**Requirement**
Print the data below again in full, exactly as it stands, with no images.

=-=-=-=-=

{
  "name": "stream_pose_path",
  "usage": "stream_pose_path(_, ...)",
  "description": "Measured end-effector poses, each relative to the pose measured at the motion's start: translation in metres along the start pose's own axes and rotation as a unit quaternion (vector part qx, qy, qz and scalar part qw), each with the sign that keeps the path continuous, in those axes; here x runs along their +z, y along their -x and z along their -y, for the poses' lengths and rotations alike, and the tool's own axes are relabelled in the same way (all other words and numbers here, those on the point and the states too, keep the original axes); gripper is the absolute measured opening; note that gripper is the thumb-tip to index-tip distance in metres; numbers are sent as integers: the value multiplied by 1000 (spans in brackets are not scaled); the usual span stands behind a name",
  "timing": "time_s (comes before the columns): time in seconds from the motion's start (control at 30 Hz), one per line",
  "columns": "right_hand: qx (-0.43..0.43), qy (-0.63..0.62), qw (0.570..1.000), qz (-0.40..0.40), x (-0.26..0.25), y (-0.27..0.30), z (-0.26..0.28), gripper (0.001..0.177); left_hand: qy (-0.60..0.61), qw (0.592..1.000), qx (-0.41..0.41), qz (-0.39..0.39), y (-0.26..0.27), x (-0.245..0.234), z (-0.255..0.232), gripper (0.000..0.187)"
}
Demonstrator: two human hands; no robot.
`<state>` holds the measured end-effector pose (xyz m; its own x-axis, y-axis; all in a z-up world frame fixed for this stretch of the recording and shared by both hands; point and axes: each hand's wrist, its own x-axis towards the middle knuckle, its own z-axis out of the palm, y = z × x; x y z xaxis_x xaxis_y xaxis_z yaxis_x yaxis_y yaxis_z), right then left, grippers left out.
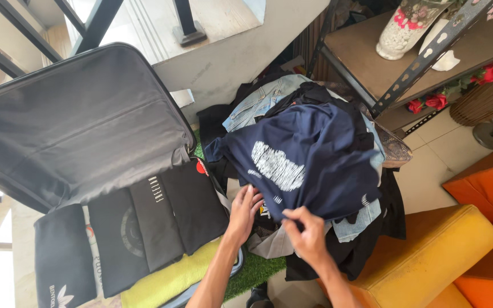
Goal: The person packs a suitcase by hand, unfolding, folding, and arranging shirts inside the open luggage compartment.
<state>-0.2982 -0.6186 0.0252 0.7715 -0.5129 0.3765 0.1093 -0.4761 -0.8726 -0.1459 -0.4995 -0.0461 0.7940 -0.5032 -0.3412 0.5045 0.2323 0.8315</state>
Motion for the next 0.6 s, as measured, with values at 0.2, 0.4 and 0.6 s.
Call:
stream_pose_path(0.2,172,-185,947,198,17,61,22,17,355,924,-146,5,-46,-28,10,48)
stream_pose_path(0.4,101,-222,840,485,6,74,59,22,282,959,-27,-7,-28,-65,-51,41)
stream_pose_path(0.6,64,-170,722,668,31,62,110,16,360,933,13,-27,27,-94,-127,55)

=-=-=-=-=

**Response to the task**
{
  "name": "stream_pose_path",
  "usage": "stream_pose_path(_, ...)",
  "description": "Measured end-effector poses, each relative to the pose measured at the motion's start: translation in metres along the start pose's own axes and rotation as a unit quaternion (vector part qx, qy, qz and scalar part qw), each with the sign that keeps the path continuous, in those axes; here x runs along their +z, y along their -x and z along their -y, for the poses' lengths and rotations alike, and the tool's own axes are relabelled in the same way (all other words and numbers here, those on the point and the states too, keep the original axes); gripper is the absolute measured opening; note that gripper is the thumb-tip to index-tip distance in metres; numbers are sent as integers: the value multiplied by 1000 (spans in brackets are not scaled); the usual span stands behind a name",
  "timing": "time_s (comes before the columns): time in seconds from the motion's start (control at 30 Hz), one per line",
  "columns": "right_hand: qx (-0.43..0.43), qy (-0.63..0.62), qw (0.570..1.000), qz (-0.40..0.40), x (-0.26..0.25), y (-0.27..0.30), z (-0.26..0.28), gripper (0.001..0.177); left_hand: qy (-0.60..0.61), qw (0.592..1.000), qx (-0.41..0.41), qz (-0.39..0.39), y (-0.26..0.27), x (-0.245..0.234), z (-0.255..0.232), gripper (0.000..0.187)"
}
Demonstrator: two human hands; no robot.
`<state>` holds the measured end-effector pose (xyz m; its own x-axis, y-axis; all in a z-up world frame fixed for this stretch of the recording and shared by both hands; point and axes: each hand's wrist, its own x-axis towards the middle knuckle, its own z-axis out of the palm, y = z × x; x y z xaxis_x xaxis_y xaxis_z yaxis_x yaxis_y yaxis_z), right then left, grippers left out.
Goal: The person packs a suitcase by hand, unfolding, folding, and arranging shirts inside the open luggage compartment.
<state>-0.2982 -0.6186 0.0252 0.7715 -0.5129 0.3765 0.1093 -0.4761 -0.8726 -0.1459 -0.4995 -0.0461 0.7940 -0.5032 -0.3412 0.5045 0.2323 0.8315</state>
Motion for the next 0.6 s, as measured, with values at 0.2, 0.4 and 0.6 s.
Call:
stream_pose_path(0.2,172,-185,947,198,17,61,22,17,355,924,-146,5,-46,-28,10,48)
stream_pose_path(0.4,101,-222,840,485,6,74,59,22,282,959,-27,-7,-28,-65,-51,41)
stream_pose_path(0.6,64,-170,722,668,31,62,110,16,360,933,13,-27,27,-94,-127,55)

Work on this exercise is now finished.